Records from a collection
━━━━━━━━━━━━━━━━━━━━

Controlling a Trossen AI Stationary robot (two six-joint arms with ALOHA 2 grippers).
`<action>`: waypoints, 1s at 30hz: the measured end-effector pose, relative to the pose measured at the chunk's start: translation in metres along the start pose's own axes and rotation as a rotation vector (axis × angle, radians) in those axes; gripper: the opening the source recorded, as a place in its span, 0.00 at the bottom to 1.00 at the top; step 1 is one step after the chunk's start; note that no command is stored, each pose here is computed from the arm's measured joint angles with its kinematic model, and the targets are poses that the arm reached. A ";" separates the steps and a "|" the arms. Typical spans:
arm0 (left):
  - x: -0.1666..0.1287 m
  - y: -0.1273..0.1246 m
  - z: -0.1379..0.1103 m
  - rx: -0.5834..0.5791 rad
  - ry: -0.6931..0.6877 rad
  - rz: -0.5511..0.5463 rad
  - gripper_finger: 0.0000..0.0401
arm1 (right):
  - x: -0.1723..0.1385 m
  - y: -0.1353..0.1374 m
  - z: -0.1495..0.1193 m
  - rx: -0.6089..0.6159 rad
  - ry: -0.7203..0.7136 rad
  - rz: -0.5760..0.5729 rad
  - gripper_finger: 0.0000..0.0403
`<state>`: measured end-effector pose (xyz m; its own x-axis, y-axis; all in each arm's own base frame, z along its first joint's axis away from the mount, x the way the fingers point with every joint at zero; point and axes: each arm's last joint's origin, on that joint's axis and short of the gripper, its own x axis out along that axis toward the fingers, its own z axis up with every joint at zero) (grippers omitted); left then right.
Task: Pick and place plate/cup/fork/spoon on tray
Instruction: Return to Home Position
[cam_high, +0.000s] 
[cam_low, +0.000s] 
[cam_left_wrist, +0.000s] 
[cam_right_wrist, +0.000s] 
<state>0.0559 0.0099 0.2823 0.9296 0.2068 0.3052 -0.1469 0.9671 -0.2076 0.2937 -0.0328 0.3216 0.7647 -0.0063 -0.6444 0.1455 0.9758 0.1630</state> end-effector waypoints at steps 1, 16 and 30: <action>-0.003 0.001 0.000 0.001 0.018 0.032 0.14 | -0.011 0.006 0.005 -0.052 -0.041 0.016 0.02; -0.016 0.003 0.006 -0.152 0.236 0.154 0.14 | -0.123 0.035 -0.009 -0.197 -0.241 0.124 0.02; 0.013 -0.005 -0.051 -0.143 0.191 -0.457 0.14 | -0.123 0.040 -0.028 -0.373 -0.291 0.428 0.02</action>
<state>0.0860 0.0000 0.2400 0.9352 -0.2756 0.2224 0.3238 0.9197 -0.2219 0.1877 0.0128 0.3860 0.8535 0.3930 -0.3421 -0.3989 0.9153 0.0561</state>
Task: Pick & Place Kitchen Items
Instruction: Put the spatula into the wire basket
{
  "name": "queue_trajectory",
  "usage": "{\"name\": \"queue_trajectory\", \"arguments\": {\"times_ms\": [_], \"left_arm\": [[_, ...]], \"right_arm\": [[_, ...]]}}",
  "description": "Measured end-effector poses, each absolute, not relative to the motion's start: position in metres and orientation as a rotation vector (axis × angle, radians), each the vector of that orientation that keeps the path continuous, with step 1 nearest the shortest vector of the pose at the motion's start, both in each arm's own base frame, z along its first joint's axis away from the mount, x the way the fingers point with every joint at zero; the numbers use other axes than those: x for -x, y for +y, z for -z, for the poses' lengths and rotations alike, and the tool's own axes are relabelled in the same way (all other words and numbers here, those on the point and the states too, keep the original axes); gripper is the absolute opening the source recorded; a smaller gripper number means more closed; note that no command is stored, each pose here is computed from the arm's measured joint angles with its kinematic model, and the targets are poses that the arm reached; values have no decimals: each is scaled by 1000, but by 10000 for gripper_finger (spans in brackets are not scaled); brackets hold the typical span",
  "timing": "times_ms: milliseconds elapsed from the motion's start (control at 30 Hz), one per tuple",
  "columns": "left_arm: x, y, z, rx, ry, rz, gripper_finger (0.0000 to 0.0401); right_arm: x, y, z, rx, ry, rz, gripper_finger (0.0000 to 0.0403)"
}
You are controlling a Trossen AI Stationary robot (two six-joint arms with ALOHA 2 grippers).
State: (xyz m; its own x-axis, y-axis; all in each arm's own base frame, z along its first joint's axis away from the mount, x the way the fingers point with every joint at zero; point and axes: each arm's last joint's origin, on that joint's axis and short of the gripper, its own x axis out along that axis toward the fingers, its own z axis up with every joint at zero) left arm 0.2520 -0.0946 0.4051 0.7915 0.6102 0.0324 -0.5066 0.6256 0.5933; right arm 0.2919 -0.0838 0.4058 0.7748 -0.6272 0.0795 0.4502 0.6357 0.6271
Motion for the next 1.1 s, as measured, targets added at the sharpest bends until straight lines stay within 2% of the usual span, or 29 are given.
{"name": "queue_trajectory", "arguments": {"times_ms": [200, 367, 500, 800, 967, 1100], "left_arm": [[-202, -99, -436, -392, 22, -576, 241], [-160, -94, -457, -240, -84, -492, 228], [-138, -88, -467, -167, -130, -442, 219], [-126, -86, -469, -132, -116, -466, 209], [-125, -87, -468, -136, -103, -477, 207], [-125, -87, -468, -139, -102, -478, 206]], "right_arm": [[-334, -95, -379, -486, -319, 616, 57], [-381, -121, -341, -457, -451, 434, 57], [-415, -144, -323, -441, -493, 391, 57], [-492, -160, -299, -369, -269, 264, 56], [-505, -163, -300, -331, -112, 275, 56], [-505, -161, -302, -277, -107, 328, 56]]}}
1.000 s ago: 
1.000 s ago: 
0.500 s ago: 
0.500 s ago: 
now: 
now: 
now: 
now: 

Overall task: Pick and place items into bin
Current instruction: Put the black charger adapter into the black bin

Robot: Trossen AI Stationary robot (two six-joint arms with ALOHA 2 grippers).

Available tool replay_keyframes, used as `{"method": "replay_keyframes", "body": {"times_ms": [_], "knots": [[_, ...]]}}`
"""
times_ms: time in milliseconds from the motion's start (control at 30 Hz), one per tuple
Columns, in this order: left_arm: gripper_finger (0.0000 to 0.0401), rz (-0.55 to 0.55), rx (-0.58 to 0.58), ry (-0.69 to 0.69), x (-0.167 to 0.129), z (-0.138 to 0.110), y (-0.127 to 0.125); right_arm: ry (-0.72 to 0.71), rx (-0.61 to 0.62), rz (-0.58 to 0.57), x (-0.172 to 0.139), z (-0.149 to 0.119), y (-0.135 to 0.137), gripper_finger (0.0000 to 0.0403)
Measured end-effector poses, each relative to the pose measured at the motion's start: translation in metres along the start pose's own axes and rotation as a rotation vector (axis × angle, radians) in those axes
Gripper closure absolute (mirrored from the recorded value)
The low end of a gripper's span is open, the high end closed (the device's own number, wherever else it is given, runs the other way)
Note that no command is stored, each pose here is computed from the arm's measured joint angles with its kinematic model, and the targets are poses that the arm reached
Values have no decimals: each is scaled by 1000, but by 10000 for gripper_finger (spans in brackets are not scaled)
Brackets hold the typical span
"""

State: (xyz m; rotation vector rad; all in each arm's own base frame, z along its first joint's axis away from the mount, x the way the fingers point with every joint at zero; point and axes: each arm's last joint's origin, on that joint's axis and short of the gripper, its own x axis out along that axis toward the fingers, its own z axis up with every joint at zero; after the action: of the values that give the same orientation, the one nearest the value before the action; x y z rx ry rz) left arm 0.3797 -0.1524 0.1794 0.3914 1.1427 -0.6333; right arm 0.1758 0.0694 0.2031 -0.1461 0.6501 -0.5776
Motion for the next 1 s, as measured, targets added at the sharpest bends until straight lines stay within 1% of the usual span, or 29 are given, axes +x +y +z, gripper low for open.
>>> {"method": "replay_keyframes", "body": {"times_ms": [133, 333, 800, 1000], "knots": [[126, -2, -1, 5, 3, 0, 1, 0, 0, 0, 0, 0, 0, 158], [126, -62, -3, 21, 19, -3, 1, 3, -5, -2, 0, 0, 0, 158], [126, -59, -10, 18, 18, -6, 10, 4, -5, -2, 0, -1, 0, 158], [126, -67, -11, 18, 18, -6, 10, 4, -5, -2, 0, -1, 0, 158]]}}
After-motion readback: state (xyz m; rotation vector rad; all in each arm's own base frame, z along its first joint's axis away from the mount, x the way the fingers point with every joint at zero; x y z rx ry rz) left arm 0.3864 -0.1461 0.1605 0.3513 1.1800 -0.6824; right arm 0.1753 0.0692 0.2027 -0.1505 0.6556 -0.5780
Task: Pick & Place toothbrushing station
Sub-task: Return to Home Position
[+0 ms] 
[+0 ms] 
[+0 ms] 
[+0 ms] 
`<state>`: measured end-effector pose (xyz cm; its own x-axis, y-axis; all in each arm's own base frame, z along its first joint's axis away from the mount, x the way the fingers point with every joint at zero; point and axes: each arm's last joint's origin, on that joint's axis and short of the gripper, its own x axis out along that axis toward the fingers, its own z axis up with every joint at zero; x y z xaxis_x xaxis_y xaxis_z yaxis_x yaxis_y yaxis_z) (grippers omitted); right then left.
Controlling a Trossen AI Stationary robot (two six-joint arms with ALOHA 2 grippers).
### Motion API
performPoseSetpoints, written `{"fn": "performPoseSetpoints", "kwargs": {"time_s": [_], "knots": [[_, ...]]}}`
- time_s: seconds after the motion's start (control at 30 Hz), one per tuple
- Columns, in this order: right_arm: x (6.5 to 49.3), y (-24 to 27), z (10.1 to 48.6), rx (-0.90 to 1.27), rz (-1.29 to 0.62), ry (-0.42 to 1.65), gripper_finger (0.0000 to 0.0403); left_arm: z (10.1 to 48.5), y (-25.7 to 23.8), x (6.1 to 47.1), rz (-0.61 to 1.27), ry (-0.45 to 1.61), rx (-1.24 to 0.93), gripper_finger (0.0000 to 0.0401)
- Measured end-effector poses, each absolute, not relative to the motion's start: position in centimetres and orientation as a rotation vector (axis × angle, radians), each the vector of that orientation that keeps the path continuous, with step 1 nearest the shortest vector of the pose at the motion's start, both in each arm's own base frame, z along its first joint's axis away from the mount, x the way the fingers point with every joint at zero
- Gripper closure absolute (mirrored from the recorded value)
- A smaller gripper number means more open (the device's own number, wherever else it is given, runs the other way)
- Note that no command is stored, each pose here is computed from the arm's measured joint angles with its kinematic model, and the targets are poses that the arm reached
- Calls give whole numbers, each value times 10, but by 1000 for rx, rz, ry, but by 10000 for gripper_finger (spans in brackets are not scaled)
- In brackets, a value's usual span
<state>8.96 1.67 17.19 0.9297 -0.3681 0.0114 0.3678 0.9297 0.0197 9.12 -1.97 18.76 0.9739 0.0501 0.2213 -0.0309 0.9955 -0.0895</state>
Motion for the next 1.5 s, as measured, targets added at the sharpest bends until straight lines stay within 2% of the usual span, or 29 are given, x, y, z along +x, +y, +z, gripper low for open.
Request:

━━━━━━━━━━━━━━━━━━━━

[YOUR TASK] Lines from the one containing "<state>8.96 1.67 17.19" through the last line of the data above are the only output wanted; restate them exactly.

[OUTPUT OF THE EXERCISE]
<state>8.96 1.67 17.19 0.9297 -0.3681 0.0114 0.3678 0.9297 0.0197 9.12 -1.97 18.76 0.9739 0.0501 0.2213 -0.0309 0.9955 -0.0895</state>
Motion for the next 1.5 s, as measured, targets added at the sharpest bends until straight lines stay within 2% of the usual span, or 29 are given, x, y, z along +x, +y, +z, gripper low for open.
Request:

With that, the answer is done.